For me it was the immensely tall and striking figure of Anna
Larsson focusing on each of the Lieder to give them each a
profound individuality by utilizing every facet of her extraordinary
contralto voice and technique. Elsewhere, groups of London
Philharmonic Orchestra players gave wonderfully assured, technically
impeccable performances giving rhythmic life to the Mozart
and Stravinsky, heartache to the Wagner and deep resignation
to the Strauss. Perhaps the woodwind in the Mozart still had
some of their solo lines lost in the mélange from the brass
without their valves.
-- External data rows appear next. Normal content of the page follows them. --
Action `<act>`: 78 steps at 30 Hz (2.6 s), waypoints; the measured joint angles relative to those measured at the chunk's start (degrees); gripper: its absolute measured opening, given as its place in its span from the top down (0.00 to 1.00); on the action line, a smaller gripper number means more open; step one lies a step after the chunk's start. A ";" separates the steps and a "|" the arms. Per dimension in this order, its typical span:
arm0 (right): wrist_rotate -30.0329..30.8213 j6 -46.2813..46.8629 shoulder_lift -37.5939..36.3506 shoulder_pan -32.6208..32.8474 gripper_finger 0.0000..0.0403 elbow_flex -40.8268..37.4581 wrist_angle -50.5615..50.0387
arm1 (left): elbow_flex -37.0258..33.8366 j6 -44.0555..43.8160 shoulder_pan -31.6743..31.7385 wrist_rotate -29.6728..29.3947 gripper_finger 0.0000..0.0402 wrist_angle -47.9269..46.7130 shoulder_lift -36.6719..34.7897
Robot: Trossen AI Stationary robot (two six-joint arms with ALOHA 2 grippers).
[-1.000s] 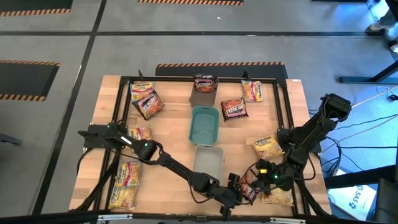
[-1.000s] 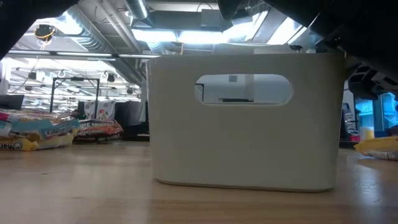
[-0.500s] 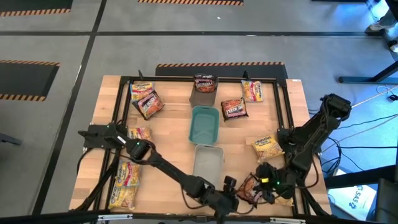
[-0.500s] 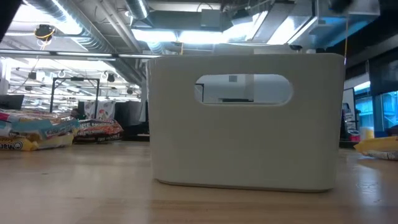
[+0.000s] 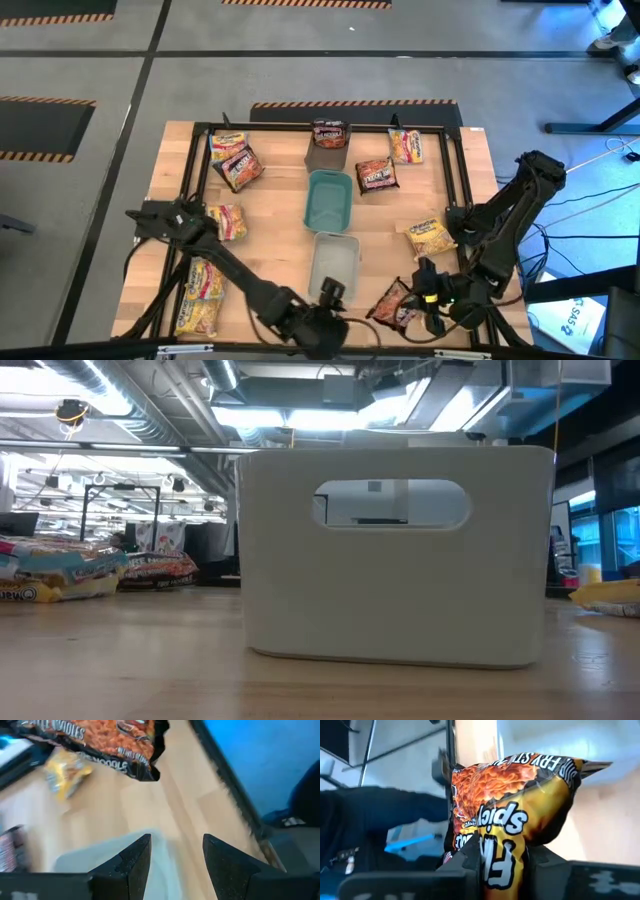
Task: Sort Maruchan noodles
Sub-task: Put the black noodle pack into the black bin
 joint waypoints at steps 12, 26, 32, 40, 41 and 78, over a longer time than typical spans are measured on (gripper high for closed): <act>-1.03 -16.95 0.02 -12.13 0.86 2.47 1.80 | -20.71 -7.99 -3.86 -7.11 0.56 -2.17 -17.45; -6.80 -38.48 0.04 -29.87 0.85 2.47 7.23 | -79.29 -9.34 -0.90 -8.46 0.56 48.70 -54.04; -11.47 -49.41 0.07 -39.96 0.85 2.47 13.04 | -88.74 -9.26 2.16 -11.70 0.56 51.14 -58.64; -19.12 -56.12 0.66 -49.19 0.85 -2.67 33.07 | -90.27 -9.47 3.10 -13.17 0.56 52.09 -57.71; -20.50 -56.14 1.11 -50.13 0.85 -3.74 36.48 | -90.27 -9.25 3.52 -14.09 0.56 52.47 -57.67; -15.48 -62.69 19.65 -53.58 0.85 -7.37 104.24 | -107.70 8.56 30.99 6.86 0.43 123.17 -58.59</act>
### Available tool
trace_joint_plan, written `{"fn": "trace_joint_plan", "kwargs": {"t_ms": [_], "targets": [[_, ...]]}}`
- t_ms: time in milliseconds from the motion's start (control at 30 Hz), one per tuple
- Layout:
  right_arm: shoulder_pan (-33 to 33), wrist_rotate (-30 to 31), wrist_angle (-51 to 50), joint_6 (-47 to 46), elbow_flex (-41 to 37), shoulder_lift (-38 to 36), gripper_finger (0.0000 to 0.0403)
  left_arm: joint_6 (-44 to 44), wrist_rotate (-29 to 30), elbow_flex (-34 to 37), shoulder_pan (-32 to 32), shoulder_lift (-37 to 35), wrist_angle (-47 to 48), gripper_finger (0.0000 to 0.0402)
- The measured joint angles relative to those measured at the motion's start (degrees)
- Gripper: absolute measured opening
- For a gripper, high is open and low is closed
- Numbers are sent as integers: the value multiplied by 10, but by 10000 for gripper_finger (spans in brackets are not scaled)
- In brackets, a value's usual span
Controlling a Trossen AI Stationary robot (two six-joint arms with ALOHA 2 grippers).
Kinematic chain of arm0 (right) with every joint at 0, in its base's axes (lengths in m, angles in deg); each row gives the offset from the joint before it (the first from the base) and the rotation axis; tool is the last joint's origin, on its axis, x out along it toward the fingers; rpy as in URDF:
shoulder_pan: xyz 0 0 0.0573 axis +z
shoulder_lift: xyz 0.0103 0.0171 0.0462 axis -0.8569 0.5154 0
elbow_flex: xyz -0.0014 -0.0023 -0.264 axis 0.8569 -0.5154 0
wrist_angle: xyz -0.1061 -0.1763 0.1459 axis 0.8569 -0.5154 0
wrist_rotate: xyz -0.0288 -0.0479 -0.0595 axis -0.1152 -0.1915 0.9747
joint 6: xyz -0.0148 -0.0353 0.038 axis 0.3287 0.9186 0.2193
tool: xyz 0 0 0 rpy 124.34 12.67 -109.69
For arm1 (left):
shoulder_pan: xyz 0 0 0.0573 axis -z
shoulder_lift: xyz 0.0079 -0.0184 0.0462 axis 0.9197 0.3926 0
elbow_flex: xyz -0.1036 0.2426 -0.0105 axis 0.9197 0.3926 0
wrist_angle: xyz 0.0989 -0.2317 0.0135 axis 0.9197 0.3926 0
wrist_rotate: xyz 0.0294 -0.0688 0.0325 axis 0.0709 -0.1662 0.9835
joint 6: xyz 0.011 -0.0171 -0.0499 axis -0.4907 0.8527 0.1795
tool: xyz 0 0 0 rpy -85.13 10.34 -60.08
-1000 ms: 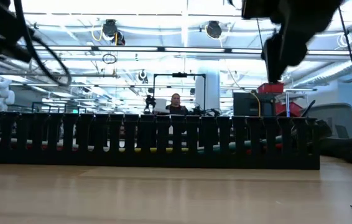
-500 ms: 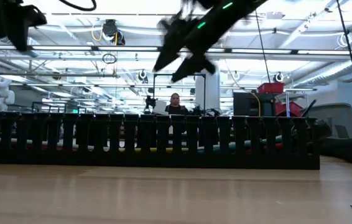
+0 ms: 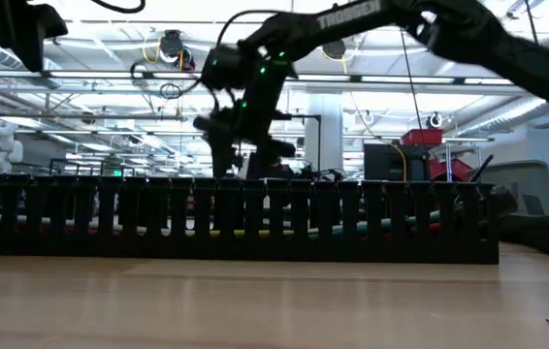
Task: Ziptie cables
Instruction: Close the black cable duct
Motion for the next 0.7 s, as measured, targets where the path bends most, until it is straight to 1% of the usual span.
{"fn": "trace_joint_plan", "kwargs": {"t_ms": [67, 167, 333, 467, 633, 700], "targets": [[1, -15, -30, -23, 29, 28, 316, -10, 0, 0, 0, 0, -3, 202], [2, -16, -43, -51, 22, 42, 316, -14, 1, 0, 1, 0, -16, 202], [1, -15, -40, -80, 22, 52, 316, -10, 0, 0, 1, 0, -37, 202], [2, -9, -35, -87, 22, 52, 316, -10, -2, 0, 1, 0, -52, 202], [9, -13, -26, -94, 22, 62, 316, -9, -4, 0, 1, 0, -52, 202], [16, -6, -25, -101, 22, 69, 316, -9, -4, 0, 1, 0, -52, 202]]}}
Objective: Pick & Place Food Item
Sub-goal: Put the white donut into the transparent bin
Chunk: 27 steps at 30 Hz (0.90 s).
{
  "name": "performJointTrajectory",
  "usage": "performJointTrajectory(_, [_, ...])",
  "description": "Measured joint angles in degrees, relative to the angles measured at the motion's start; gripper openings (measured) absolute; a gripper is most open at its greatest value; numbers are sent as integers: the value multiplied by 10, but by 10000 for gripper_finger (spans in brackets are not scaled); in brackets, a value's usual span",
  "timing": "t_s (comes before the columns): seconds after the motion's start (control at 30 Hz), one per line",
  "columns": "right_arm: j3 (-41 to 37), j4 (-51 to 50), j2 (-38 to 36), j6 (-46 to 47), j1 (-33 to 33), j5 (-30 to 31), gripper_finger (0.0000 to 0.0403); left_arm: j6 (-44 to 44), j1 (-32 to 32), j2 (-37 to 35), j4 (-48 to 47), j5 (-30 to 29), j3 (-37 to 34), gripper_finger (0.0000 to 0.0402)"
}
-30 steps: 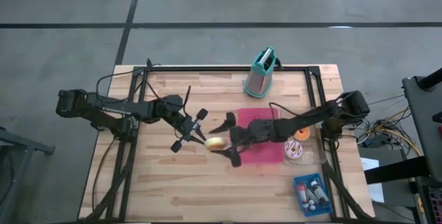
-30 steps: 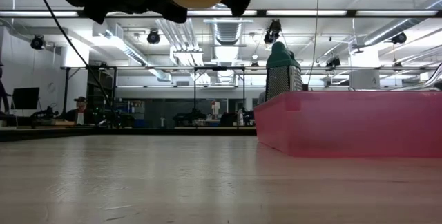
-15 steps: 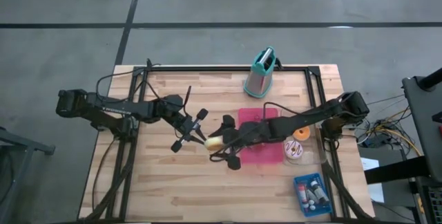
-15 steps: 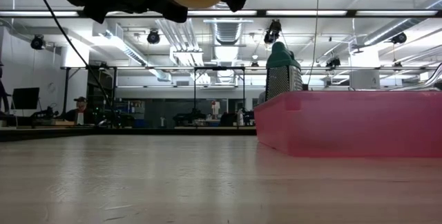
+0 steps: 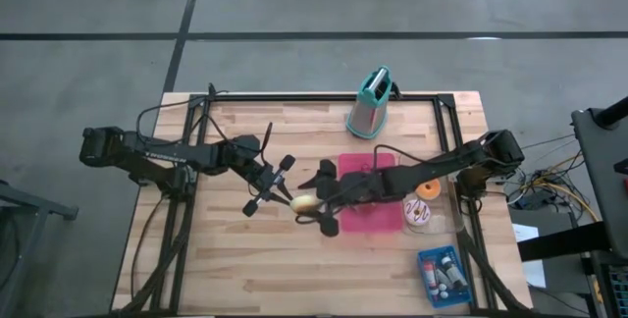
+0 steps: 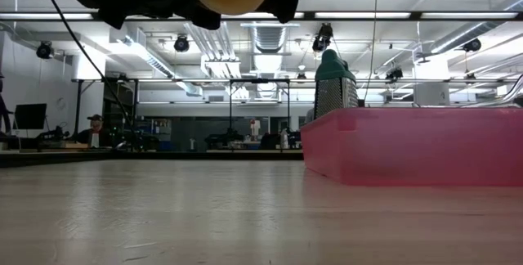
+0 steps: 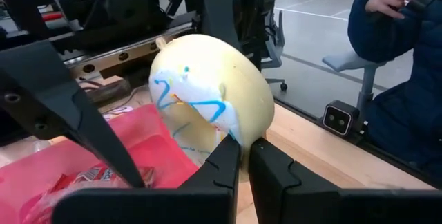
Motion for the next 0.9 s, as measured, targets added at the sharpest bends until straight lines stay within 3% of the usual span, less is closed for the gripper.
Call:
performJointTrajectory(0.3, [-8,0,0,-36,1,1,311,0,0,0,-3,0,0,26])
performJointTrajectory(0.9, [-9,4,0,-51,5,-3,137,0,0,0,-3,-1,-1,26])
Also was I alone in hearing just a little
more turmoil in Dumbarton Oaks than Mark Elder expected
us to find?
At the end we had the 23 solo string players
Strauss requested with the coup de concert being that
they were all (apart from the cellists) standing and given
free range to make physical their response to the varying
moods the composer embroidered into Metamorphosen.
No one exemplified this more than the London Philharmonic’s
virtuoso leader, Boris Garlitsky, whose animated intensity
probably had more impact on his colleagues - and accounted
for more of the emotional impact of the ‘In Memoriam’ final
bars - than Mark Elder’s conducting had ever done.